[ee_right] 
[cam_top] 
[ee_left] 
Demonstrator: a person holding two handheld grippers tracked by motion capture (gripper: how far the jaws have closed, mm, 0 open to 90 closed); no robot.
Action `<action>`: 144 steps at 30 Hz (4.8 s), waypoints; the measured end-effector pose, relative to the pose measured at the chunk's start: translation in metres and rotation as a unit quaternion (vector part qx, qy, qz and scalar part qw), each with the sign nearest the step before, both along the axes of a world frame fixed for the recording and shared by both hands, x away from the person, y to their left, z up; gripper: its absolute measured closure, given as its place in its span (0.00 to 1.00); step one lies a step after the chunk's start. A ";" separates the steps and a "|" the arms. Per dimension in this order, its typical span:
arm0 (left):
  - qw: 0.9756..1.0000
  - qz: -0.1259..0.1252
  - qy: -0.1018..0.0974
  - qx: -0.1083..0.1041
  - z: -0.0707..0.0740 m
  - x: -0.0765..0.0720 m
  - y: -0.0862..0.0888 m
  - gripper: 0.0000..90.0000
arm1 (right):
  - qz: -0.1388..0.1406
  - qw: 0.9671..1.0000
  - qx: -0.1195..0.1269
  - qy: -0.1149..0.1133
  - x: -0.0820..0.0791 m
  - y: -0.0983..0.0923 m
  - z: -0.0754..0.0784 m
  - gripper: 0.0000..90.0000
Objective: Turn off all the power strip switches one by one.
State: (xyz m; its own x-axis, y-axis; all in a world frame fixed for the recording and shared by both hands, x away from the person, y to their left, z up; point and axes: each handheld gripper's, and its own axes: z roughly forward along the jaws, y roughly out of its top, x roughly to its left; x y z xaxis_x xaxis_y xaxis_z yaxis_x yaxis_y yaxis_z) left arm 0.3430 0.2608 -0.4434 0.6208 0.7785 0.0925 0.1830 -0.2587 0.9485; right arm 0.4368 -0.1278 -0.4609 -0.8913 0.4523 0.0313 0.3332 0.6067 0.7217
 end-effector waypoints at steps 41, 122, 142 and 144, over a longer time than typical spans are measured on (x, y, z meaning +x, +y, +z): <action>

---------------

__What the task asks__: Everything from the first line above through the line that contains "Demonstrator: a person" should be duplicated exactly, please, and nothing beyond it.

__Task result__:
[ee_right] 
[cam_top] 
[ee_left] 
Demonstrator: a person holding two handheld grippers tracked by motion capture (gripper: how far the jaws have closed, mm, 0 open to 90 closed); no robot.

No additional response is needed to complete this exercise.